Good and bad days

some days i wake up raging with anger, some days I wake up feeling shalom peace.

Some days I feel nothing at all.

Then all I do is surround myself with sermons and bethel music to dull whatever I'm feeling, and I sink into a state of complete reliance on HS to make everything OK, to erase every anger, hate, love, memory, feeling. Until there is nothing but me swimming in a sea of hope.

A sea of hope without a float, because I can keep sinking and never have to drown.

Last night I had a terrible nightmare, as I have been getting for nights on end. It was so real, I woke up feeling I was still in the dream, i felt spiders crawling all over my body and I had to take a shower as I was so disgusted with how I was feeling.

I know these nightmares are from the devil. And I know they will fade in time as I immerse myself more into the loving arms of my Father.

And as He erases all the hurt, He will teach me to trust again.

2 comments:

Anonymous said...

Thus says the Lord: "The people who survived the sword found grace in the wilderness - Israel, when I went to give him rest."
The Lord has appeared of old to me, saying: "Yes, I have loved you with an everlasting love; Therefore with lovingkindness I have drawn you. Again I will build you, and you shall be rebuilt, O virgin of Israel! You shall again be adorned with your tambourines, And shall go forth in the dances of those who rejoice." - Jer 31:2-4

Blessed are you who trust in the Lord,
And whose hope is the Lord (Jer 17:). You shall see good days to come.

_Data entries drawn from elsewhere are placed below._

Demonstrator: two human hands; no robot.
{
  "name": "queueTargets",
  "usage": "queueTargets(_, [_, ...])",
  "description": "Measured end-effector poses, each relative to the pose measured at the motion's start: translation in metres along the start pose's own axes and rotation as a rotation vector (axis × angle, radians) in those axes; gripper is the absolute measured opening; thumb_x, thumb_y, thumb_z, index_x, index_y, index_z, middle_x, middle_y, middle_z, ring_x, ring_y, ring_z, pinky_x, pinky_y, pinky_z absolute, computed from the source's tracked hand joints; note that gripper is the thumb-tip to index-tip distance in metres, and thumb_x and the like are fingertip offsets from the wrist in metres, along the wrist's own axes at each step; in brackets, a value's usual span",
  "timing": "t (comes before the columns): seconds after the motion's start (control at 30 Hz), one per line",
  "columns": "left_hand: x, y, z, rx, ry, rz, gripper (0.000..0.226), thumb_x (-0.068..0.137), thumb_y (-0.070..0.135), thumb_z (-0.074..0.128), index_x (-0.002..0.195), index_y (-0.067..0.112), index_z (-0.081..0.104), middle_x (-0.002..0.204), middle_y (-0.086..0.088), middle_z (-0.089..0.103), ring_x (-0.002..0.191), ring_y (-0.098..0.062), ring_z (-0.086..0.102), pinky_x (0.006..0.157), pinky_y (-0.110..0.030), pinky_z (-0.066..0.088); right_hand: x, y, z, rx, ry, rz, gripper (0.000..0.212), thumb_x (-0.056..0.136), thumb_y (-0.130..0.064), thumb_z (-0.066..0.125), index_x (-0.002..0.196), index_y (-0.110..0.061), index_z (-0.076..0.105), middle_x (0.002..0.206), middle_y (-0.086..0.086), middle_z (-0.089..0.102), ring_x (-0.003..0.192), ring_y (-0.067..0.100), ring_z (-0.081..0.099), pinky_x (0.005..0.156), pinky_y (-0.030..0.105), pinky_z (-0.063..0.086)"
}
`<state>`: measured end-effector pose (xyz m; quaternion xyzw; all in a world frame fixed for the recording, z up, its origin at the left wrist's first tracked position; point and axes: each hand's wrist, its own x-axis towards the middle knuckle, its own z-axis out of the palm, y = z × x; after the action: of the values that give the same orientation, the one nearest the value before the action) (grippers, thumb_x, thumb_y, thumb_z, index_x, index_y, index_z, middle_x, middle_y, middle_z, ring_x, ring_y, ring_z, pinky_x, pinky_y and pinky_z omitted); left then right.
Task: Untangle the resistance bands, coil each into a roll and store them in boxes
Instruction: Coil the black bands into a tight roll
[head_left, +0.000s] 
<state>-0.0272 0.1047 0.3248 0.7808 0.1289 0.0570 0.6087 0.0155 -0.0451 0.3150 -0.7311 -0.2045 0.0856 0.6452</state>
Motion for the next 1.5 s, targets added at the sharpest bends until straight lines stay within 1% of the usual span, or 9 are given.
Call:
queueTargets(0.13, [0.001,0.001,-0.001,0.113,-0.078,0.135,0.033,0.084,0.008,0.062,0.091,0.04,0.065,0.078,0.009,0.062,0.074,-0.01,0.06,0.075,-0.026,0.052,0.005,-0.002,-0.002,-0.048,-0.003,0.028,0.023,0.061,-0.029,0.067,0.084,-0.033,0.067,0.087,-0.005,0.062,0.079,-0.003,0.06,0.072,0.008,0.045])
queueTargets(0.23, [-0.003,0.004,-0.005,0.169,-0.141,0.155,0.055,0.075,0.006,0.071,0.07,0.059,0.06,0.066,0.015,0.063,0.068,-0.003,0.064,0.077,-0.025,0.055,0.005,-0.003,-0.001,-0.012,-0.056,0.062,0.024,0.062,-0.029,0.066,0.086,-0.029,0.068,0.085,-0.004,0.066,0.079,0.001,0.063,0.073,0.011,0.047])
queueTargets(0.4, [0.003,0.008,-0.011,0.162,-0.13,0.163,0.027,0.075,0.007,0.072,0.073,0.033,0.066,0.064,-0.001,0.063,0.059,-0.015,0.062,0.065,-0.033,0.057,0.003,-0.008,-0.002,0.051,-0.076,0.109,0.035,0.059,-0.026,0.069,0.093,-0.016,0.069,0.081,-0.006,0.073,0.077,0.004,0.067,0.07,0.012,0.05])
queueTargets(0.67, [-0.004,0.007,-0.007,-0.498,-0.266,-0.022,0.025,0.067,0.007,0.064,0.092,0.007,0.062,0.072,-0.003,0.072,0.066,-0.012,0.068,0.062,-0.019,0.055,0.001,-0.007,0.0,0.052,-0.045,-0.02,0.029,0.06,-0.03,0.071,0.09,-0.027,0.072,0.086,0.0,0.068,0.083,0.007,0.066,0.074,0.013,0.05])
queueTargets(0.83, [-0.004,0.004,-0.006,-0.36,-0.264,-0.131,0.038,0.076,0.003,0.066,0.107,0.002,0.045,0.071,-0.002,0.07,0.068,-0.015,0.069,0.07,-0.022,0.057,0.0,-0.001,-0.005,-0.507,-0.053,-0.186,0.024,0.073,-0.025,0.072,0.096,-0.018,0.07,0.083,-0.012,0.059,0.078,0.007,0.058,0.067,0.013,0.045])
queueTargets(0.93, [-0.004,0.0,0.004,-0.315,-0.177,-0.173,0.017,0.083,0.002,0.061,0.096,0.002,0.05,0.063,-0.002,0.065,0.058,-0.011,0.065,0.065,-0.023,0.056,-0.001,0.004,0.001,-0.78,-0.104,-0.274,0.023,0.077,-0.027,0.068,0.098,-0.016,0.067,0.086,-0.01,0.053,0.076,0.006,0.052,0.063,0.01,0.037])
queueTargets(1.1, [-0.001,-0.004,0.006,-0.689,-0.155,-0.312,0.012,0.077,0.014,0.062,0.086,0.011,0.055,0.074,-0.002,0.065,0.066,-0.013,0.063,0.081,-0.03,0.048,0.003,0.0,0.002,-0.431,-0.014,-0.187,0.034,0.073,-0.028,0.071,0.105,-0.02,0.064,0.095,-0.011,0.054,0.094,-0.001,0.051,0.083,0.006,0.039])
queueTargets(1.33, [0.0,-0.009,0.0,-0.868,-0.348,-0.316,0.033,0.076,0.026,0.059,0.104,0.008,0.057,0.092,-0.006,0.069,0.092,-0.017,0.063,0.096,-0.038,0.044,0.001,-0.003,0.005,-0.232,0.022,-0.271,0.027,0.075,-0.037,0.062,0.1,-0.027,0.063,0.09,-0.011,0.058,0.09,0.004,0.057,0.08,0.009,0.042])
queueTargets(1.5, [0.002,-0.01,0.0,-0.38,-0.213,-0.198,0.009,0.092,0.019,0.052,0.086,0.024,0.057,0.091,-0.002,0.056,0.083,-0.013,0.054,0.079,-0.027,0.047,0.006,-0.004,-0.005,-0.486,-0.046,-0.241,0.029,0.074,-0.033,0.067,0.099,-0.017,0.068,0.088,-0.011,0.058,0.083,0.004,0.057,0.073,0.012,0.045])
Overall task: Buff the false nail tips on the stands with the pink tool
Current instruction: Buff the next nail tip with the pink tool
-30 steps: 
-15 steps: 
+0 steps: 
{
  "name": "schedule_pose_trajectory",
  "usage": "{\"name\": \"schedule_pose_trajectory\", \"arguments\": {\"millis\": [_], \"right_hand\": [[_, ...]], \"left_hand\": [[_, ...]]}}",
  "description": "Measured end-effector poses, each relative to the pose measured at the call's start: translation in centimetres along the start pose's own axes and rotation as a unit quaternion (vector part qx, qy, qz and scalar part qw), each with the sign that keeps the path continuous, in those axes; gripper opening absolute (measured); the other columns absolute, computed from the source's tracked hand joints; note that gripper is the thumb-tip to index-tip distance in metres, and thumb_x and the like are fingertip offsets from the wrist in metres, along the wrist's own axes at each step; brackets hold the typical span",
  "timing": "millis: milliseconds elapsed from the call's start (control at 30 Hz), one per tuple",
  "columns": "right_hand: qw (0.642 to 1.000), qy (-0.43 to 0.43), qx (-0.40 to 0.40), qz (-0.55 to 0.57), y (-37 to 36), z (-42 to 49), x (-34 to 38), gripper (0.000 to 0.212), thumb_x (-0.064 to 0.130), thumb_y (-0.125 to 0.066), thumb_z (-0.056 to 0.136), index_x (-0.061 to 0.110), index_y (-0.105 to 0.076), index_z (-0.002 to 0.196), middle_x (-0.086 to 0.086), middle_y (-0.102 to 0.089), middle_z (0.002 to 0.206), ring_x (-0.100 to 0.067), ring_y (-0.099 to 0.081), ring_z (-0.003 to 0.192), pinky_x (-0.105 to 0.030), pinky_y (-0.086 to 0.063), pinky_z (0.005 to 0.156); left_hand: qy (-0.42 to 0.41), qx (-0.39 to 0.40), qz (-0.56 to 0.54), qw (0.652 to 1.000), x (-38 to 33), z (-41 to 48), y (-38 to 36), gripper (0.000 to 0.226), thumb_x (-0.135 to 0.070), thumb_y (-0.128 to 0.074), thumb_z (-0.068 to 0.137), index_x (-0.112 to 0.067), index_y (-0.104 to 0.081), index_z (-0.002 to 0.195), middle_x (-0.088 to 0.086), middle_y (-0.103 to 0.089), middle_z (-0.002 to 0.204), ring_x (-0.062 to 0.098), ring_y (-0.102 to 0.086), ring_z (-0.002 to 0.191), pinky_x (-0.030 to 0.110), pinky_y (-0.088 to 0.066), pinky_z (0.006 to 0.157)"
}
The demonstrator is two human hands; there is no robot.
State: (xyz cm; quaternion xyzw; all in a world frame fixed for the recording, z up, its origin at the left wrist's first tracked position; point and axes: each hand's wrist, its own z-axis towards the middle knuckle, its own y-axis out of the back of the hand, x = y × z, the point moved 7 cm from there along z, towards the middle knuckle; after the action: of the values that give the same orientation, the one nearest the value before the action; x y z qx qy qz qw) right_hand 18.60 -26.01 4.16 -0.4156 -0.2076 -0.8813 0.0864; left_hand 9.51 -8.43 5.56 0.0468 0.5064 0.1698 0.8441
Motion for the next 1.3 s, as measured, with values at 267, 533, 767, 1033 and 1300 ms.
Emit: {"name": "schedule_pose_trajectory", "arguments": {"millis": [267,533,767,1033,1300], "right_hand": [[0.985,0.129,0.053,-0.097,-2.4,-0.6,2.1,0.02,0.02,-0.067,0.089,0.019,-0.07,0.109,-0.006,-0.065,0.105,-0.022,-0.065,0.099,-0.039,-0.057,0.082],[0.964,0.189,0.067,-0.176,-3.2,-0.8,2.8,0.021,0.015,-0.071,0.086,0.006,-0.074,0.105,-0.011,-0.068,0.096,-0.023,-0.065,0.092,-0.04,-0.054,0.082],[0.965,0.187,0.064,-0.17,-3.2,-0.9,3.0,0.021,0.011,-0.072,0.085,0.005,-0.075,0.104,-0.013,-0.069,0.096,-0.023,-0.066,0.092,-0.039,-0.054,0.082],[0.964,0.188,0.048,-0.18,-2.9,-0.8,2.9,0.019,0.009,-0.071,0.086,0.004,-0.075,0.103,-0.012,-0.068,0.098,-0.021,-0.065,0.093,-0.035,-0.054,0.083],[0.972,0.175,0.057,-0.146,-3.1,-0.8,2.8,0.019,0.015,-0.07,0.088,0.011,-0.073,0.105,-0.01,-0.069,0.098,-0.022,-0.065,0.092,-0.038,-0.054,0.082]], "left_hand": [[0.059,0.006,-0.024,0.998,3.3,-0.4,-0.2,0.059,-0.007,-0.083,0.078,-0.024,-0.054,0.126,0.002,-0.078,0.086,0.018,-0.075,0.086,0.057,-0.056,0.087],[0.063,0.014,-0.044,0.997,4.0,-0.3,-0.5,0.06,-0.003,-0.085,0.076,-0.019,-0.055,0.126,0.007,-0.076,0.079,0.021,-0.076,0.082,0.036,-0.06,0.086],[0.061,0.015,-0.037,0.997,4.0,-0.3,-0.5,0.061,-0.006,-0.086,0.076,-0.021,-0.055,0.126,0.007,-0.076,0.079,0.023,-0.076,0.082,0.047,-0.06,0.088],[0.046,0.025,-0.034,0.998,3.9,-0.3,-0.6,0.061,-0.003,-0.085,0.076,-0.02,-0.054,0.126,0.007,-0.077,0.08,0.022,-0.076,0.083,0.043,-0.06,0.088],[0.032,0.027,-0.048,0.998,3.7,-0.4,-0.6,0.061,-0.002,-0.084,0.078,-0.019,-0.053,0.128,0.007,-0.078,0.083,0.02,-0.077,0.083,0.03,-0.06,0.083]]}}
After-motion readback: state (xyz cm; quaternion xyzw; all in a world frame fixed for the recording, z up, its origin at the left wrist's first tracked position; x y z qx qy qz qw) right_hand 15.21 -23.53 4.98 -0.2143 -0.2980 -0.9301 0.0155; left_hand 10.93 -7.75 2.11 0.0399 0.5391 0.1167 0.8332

I would have lost heart, unless I have believed that I would see the goodness of the Lord in the land of the living (Psalm 27:13).

Read also 1 Peter chapter 3 and 4. Whatever you go through will make you beautiful on the inside when you prevail.

http://vimeo.com/105609794
Be blessed.

eStee said...

I watched Chealsea Smith -- thanks for sharing that. What an inspiration.